Des millions d’Ukrainiens toujours privés de courant après des frappes russes
Radio-Canada
L'Ukraine, notamment sa capitale Kiev, était largement privée d'électricité et d'eau jeudi, au lendemain de nouvelles frappes russes massives qui ont spécifiquement visé les infrastructures énergétiques, une stratégie qualifiée de « crimes de guerre » par les alliés occidentaux au moment où l'hiver s'installe.
Neuf mois jour pour jour après le début de l'invasion russe, des millions d'Ukrainiens ont passé la journée sans courant et dans le froid.
À Kiev, frappée par une pluie glaciale qui tombait sur la neige et des températures proches de zéro, environ 70 % de la population restait privée d'électricité, tandis que l'approvisionnement en eau a été rétabli, selon la mairie.
De son côté, le ministère russe de la Défense a affirmé que les bombardements russes n'avaient pas pris pour cible la capitale, accusant la défense antiaérienne ukrainienne d'avoir été responsable des dommages à Kiev.
Le reste de l'Ukraine était également largement affecté par les coupures, mais la reconnexion des infrastructures critiques au réseau se poursuivait graduellement.
À Kharkiv, la deuxième ville du pays, non loin la frontière avec la Russie, l'approvisionnement a été rétabli après un travail très difficile, a dit son maire Igor Terekhov.
Les bombardements russes se poursuivaient également, faisant quatre morts et dix blessés à Kherson (sud), d'où les troupes de Moscou se sont retirées il y a deux semaines, et six morts et 30 blessés à Vychgorod, près de Kiev.

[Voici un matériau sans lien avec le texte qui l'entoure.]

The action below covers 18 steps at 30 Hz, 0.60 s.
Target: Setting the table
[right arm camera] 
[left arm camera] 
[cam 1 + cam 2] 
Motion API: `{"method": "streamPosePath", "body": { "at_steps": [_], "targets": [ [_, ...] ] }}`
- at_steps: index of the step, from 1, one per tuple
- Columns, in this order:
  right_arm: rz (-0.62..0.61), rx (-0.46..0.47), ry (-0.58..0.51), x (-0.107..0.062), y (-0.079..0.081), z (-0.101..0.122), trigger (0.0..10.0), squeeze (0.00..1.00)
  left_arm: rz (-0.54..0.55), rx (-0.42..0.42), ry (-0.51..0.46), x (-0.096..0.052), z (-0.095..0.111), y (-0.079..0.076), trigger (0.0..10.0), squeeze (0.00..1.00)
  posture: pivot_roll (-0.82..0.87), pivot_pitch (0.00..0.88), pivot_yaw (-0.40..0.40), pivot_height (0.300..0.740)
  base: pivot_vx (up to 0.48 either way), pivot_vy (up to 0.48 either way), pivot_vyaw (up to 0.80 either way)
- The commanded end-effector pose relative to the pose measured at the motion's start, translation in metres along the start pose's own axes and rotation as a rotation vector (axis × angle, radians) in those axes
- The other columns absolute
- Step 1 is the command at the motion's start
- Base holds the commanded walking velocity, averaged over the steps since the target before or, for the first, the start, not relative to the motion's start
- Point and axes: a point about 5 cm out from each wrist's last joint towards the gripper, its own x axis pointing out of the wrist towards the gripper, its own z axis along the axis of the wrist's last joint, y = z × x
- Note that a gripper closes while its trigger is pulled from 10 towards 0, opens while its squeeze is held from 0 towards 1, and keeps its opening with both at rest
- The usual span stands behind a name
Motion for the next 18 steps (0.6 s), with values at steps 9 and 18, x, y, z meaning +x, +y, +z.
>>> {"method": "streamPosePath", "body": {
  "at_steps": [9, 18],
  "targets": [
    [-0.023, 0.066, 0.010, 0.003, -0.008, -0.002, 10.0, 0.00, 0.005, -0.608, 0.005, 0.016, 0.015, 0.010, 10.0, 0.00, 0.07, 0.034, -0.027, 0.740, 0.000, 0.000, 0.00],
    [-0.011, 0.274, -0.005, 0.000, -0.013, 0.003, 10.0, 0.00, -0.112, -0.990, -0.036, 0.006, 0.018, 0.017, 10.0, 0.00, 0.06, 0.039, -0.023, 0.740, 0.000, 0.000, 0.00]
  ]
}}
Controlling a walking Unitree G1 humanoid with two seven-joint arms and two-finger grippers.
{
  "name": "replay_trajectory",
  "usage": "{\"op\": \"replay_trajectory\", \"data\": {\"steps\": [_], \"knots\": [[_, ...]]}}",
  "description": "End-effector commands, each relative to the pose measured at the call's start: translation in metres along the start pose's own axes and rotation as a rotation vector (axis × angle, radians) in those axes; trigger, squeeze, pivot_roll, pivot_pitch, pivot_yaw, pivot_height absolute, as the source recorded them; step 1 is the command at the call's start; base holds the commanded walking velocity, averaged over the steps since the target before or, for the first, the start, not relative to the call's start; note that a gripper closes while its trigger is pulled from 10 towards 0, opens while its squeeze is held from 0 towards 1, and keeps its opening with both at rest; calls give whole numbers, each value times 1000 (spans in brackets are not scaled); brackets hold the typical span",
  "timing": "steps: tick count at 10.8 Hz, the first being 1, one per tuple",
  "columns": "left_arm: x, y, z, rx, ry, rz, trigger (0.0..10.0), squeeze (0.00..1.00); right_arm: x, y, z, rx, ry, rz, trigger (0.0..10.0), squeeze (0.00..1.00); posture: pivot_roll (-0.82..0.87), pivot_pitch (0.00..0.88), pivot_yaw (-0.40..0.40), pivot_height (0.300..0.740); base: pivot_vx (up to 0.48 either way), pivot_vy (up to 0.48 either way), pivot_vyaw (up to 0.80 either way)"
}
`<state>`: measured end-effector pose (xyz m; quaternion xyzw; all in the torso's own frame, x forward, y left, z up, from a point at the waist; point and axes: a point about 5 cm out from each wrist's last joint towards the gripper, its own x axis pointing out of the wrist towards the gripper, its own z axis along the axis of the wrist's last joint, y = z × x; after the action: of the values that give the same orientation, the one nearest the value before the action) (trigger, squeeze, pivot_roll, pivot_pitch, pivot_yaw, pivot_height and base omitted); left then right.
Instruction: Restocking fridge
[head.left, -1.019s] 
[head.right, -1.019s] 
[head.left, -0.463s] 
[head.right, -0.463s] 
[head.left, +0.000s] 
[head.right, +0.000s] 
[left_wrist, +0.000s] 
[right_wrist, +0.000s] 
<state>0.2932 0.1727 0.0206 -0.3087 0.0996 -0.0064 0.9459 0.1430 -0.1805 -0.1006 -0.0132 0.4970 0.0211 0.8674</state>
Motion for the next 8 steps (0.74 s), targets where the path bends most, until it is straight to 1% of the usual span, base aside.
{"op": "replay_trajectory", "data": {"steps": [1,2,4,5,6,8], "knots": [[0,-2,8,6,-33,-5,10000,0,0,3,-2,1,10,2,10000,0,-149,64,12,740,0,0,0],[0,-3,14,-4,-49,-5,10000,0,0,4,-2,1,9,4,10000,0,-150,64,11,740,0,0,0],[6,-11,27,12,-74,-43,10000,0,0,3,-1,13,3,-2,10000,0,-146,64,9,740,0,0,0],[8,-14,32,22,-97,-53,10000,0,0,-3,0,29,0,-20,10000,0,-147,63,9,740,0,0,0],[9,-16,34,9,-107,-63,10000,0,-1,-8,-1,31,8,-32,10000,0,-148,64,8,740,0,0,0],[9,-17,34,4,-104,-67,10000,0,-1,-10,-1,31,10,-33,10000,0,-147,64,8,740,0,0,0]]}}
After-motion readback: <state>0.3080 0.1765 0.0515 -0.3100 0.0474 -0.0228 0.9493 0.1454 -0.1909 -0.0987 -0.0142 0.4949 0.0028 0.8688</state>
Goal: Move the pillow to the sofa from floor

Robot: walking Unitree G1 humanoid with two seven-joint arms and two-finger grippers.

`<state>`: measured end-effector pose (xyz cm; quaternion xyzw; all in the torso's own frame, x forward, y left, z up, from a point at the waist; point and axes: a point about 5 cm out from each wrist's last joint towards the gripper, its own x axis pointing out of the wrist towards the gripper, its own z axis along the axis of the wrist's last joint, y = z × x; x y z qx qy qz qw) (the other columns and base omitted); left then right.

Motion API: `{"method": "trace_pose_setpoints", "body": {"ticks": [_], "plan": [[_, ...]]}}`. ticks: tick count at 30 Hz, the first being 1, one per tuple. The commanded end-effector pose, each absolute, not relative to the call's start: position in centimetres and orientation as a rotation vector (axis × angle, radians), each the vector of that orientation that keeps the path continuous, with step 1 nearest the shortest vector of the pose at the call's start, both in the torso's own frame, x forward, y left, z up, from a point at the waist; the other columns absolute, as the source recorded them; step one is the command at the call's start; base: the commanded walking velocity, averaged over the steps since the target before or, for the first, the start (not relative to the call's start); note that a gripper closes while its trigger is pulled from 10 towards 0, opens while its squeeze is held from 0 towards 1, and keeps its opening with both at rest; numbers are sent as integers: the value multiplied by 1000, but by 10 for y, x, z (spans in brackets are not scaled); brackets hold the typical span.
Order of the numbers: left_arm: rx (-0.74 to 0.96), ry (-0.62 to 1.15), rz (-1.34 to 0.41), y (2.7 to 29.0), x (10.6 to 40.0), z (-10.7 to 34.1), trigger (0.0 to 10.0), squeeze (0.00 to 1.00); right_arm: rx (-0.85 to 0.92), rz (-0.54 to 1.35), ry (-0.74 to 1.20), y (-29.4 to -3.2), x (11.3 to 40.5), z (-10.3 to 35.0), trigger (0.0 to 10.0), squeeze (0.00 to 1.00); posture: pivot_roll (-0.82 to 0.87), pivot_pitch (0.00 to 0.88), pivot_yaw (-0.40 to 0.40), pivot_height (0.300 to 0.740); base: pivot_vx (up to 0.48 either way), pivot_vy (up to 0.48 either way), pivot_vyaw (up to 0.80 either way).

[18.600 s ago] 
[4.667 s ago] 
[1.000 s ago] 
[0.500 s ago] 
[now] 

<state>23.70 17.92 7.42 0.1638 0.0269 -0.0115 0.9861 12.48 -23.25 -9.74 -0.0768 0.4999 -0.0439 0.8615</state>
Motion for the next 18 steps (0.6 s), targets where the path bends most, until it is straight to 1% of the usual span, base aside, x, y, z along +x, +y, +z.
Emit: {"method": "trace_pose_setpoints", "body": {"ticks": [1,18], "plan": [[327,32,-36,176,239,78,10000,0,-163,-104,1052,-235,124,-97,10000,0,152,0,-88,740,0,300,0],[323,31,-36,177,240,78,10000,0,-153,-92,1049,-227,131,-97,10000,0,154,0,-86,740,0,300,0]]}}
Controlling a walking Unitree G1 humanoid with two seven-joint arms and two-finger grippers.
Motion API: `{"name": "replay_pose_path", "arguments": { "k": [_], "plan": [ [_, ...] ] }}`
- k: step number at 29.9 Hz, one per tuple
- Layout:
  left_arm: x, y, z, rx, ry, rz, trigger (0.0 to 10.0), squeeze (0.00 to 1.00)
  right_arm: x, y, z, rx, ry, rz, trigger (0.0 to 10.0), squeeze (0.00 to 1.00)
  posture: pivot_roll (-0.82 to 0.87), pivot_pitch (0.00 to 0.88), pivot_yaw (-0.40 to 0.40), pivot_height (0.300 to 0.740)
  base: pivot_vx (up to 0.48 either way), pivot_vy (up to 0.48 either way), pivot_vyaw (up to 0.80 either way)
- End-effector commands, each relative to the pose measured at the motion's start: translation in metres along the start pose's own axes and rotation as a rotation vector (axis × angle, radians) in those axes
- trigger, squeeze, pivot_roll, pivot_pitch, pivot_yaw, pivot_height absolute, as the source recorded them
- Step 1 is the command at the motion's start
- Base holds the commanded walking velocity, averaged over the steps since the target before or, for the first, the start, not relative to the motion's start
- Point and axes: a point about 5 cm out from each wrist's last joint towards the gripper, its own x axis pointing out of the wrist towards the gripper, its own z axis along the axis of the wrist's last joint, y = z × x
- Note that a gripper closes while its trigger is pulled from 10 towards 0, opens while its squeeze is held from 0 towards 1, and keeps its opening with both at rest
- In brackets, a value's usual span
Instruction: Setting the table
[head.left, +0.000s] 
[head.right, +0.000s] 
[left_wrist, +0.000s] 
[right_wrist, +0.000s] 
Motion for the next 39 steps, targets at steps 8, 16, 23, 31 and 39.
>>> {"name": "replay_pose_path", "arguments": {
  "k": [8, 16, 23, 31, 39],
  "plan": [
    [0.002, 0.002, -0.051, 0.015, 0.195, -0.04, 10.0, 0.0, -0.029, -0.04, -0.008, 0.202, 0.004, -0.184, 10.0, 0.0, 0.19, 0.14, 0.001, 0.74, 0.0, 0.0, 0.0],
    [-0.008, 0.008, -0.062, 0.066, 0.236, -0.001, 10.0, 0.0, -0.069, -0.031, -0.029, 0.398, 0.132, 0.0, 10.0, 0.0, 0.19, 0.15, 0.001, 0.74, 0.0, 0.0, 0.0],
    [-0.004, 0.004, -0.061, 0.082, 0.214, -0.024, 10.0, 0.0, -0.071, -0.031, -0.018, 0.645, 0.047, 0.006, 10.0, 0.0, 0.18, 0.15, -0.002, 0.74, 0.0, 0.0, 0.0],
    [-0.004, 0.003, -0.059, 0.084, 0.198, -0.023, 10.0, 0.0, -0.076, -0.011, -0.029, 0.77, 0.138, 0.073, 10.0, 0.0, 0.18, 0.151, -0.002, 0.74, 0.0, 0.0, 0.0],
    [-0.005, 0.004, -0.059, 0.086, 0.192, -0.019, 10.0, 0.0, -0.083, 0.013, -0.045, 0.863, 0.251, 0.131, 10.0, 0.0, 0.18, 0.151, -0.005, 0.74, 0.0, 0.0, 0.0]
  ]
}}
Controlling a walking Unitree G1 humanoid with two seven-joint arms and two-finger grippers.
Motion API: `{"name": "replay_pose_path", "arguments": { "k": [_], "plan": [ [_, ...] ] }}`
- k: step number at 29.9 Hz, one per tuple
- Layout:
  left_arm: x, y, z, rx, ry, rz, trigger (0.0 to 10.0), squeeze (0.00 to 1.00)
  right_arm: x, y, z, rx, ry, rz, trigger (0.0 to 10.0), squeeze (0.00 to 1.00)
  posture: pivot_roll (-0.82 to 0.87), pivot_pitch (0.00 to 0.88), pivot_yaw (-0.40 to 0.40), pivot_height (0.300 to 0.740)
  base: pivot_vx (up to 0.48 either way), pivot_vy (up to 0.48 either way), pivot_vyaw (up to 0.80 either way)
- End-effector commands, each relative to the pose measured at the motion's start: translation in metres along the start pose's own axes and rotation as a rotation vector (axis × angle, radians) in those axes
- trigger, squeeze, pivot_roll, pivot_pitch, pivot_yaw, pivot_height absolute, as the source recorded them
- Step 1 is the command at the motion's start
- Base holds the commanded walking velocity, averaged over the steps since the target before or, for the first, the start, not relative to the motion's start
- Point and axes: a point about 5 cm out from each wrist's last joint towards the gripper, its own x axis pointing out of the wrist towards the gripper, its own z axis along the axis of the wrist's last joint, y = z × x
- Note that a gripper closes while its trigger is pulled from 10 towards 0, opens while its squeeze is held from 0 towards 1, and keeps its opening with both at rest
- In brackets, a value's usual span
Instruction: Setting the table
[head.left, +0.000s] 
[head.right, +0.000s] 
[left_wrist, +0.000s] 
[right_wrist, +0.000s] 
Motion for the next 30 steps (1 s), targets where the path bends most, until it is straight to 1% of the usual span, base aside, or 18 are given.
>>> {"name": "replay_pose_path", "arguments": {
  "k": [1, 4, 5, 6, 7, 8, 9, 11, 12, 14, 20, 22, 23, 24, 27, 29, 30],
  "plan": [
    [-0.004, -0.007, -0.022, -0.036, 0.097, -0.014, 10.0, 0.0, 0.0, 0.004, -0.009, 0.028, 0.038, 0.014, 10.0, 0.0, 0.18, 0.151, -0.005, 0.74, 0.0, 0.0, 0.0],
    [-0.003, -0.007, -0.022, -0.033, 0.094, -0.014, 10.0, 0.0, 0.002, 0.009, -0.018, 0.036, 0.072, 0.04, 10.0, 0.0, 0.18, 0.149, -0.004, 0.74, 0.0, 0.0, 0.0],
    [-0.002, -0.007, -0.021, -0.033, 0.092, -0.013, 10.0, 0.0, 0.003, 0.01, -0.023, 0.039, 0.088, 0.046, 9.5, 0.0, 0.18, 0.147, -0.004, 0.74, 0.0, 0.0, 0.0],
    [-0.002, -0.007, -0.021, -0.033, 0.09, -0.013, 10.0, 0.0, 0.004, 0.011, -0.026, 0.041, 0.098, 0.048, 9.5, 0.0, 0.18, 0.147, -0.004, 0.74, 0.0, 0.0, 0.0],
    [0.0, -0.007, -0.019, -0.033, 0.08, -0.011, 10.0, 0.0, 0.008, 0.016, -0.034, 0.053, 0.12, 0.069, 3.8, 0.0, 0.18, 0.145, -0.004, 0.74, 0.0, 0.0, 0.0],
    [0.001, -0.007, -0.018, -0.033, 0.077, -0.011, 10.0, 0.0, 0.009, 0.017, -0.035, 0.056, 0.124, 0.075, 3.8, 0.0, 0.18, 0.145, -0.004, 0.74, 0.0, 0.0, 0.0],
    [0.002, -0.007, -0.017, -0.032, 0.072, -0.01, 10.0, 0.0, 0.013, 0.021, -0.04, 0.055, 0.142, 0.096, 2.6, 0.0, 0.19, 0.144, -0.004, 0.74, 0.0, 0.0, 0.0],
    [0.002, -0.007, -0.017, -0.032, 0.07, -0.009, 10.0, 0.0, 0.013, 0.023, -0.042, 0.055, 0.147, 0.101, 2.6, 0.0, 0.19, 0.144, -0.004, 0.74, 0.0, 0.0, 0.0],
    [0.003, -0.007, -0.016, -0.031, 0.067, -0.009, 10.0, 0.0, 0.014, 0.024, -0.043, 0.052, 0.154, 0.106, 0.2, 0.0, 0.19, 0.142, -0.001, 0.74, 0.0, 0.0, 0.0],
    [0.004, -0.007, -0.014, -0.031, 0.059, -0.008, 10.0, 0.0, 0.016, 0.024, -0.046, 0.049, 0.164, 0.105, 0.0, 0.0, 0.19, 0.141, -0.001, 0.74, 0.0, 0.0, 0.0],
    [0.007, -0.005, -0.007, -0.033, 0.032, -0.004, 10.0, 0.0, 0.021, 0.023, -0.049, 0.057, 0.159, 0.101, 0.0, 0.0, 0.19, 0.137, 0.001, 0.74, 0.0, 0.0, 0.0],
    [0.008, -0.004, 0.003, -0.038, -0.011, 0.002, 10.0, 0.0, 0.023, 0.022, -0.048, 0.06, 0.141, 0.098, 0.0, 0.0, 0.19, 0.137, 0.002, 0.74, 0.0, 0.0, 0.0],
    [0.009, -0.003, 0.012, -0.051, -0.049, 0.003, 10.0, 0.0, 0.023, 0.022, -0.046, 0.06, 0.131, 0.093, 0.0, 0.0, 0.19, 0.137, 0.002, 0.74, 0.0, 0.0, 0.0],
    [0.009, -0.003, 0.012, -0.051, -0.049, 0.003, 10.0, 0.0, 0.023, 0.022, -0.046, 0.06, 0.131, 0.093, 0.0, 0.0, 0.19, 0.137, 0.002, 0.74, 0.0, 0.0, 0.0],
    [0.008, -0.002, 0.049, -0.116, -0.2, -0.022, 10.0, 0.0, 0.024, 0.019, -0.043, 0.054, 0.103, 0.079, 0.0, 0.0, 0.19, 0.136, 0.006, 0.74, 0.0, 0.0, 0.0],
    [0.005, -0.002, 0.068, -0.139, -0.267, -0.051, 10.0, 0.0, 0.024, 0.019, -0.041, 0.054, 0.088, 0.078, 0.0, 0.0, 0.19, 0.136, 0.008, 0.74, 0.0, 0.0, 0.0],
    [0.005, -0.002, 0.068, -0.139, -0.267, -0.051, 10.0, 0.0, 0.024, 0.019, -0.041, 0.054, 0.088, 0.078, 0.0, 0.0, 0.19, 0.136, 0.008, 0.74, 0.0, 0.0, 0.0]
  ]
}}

Ce ciblage systématique de la population à l'approche de l'hiver traduit une volonté claire de la Russie de faire souffrir le peuple ukrainien, de le priver d'eau, de chauffage et d'électricité pour saper sa résilience, a déclaré la diplomatie française. Ces actes constituent à l'évidence des crimes de guerre.
Intervenant par visioconférence devant le Conseil de Sécurité de l'ONU, le président ukrainien Volodymyr Zelensky a dénoncé pour sa part mercredi un crime de guerre.